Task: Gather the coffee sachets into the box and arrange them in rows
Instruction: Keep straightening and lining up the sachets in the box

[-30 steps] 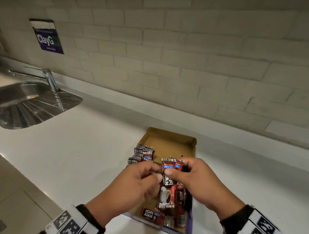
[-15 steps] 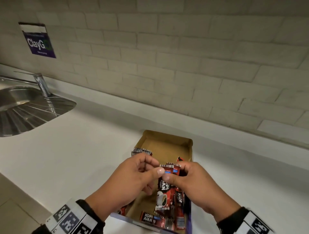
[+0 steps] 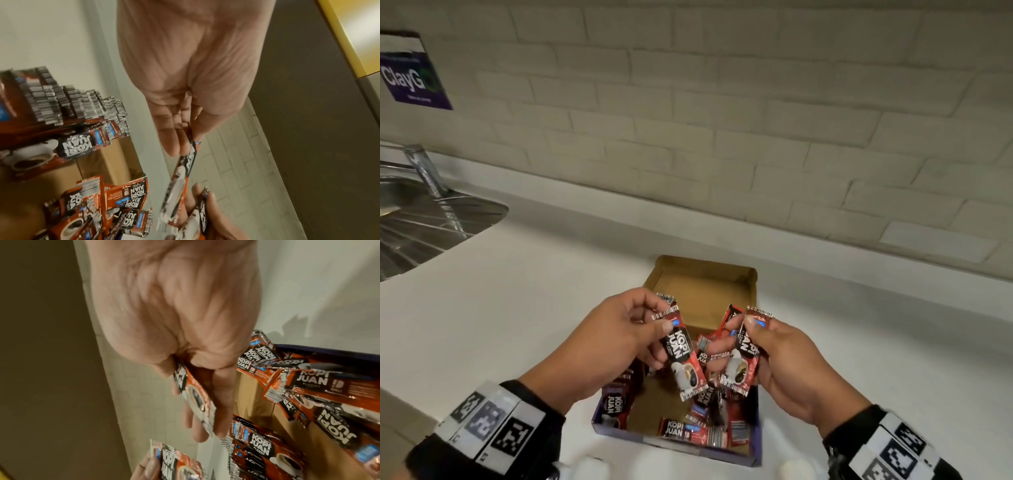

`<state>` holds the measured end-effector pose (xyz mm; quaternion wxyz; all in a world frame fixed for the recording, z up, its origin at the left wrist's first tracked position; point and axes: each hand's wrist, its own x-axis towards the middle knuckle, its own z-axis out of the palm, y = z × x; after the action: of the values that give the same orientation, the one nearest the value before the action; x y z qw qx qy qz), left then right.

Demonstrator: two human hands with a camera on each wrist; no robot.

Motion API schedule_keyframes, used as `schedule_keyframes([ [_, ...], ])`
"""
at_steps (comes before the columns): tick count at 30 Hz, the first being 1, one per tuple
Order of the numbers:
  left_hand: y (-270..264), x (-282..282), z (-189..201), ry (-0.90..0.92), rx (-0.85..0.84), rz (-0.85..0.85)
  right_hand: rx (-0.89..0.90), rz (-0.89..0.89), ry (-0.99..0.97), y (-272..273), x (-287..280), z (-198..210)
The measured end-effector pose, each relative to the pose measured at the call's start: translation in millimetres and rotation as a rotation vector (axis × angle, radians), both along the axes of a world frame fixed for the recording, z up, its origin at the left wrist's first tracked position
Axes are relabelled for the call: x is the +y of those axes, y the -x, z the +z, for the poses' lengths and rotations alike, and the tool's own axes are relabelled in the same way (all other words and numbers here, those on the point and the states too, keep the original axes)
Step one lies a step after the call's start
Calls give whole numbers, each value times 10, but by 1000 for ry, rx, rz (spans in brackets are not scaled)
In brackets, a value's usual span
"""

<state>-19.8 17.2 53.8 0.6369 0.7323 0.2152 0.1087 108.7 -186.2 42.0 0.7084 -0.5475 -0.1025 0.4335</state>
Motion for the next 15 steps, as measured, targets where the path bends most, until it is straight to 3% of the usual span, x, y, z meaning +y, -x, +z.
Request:
schedule_keyframes([
  [5, -50, 14, 45, -66, 16, -48, 186, 130, -40, -70, -60, -30],
  [9, -102, 3, 69, -123, 20, -95, 208, 246, -62, -87, -88, -23],
  [15, -117, 19, 127, -154, 39, -93, -140, 260, 132, -72, -92, -38],
])
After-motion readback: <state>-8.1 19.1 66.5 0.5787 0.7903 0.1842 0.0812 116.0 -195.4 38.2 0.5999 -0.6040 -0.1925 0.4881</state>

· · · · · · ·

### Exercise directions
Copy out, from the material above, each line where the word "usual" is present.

### Task solution
In brackets, a value's usual span
Motion for the next 15 steps, as measured, targets where the path bends most, until it is straight to 3% of the usual span, x, y, z meaning +y, -x, +z.

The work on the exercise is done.